== Given entries ==
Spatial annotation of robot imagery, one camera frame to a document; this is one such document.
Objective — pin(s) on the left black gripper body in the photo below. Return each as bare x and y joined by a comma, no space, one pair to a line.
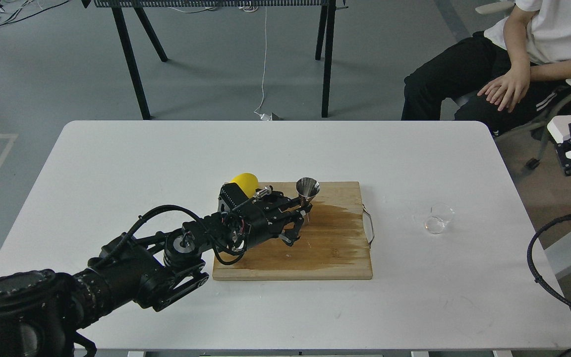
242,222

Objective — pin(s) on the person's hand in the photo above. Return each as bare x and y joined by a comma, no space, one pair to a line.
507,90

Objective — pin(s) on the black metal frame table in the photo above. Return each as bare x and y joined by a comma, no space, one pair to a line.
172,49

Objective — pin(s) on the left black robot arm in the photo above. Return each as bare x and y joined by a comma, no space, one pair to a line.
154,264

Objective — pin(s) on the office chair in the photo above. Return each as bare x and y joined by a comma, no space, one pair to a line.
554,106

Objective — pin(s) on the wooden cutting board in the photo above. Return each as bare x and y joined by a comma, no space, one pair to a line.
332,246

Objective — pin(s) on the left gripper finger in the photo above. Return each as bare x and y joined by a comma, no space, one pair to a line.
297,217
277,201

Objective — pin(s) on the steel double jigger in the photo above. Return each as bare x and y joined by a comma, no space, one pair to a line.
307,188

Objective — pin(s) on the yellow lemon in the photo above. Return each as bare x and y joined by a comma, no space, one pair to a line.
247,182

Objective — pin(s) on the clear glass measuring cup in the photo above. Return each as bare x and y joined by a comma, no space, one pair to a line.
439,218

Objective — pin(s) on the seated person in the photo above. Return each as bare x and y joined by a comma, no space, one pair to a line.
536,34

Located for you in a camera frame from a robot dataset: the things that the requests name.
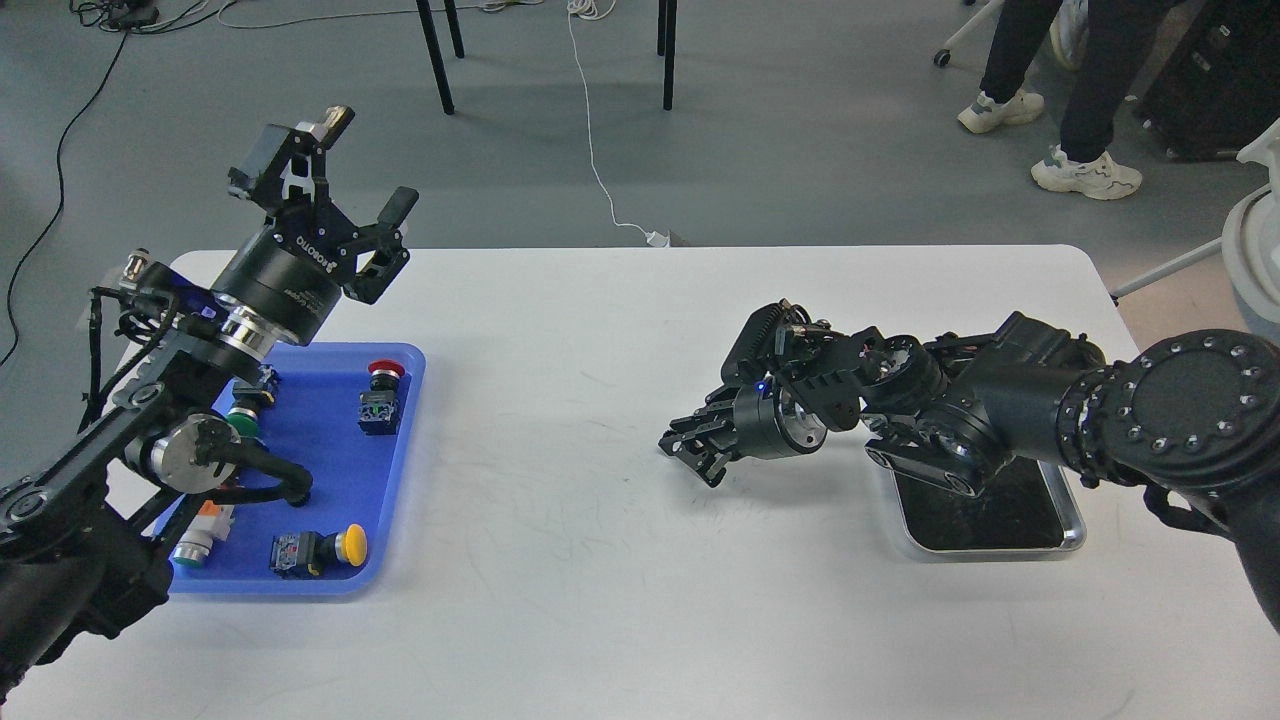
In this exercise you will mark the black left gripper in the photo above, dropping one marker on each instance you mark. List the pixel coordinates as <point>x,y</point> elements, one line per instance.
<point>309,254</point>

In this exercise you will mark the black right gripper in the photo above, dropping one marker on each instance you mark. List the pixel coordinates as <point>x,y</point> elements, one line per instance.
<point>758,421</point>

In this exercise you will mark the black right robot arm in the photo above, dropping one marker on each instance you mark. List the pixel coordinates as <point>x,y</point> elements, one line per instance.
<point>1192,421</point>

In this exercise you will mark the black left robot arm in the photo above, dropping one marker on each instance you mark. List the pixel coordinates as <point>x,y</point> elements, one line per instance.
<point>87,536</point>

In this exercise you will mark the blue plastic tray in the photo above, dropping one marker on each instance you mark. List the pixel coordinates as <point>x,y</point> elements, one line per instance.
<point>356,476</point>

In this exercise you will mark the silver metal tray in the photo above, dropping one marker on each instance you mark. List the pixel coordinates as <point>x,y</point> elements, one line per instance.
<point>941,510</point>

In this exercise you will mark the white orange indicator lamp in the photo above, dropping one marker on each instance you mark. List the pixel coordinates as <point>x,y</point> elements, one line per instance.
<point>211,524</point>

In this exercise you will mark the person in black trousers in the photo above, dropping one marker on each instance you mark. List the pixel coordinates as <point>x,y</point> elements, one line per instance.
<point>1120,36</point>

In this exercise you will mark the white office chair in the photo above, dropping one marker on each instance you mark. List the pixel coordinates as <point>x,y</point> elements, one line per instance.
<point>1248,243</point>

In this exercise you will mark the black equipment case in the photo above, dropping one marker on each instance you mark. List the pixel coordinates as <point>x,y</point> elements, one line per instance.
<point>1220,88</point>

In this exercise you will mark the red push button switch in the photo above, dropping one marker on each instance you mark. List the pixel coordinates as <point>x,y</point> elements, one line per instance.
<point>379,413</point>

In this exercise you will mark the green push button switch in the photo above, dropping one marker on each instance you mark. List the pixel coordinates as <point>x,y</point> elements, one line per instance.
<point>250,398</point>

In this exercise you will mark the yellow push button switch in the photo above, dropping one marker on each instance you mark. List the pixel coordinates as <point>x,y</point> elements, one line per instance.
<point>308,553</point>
===
If a line of the listing above contains "push", pick it out and copy it.

In this exercise you will mark the red push button switch in the photo above, dropping one marker on each instance you mark. List the pixel coordinates as <point>x,y</point> elements, one line per instance.
In this exercise you will mark the green push button switch in the photo above, dropping one marker on each instance you mark. List the pixel coordinates as <point>x,y</point> elements, one line per instance.
In this exercise you will mark the yellow push button switch in the photo above, dropping one marker on each instance you mark. List the pixel coordinates as <point>x,y</point> elements, one line per instance.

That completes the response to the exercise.